An Open Letter to the Mom Barely Hanging On

Dear Fellow Mom,

I saw you earlier today in the store. You were pushing the grocery cart — hair in a messy (and likely greasy) bun. Your two boys sat side-by-side in the cart, both looked to be less than 2. Irish twins, I assumed. It was before naptime, so the crankiness was setting in. One boy reached for the candy and threw it on top of the cart — over and over again. Your "nos" weren't quite doing the trick. Your other boy just sat there and wailed.

You are every mother. You are me. I see you.

I hope my attempt to try and distract the boys didn't offend you. I wanted my smiles to erase just a few seconds of stress from your day. I know you could have handled it, but when the kids are that young and not cooperating, the days are very long. You can feel like the loneliest person on the entire planet. I was there once before, too. I felt like I could never quite catch my breath. I just wanted you to know that you're not alone in motherhood.

You are every mother. You are me. I see you.

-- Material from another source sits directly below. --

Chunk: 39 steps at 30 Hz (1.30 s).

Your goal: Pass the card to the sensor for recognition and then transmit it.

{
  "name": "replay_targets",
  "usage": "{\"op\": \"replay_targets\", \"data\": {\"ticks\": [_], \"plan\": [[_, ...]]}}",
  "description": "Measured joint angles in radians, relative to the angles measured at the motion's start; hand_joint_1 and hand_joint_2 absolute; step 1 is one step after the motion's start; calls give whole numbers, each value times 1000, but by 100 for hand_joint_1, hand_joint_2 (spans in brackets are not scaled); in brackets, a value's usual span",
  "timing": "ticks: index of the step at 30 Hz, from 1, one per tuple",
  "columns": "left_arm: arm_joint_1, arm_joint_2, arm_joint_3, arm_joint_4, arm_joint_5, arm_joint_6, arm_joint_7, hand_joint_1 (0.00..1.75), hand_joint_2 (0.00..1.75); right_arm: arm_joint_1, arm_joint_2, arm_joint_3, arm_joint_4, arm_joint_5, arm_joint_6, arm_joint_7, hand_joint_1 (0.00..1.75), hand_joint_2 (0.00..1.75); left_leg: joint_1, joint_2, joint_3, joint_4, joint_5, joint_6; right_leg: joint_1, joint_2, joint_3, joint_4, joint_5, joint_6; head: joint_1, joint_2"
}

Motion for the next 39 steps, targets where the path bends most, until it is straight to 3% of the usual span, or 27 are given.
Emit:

Before you checked out, your eyelids became buckets of water, only you tried so hard to not let your tears spill over the brim. Your young boys still fussed, blissfully unaware of your current sense of tired defeat. But you don't have to pretend to be tough, especially not around mothers. We've all been in the grocery store, library, or children's museum with a crying, out-of-control child. And it's OK to want to disappear. Don't ever feel guilt, shame, or sadness for that.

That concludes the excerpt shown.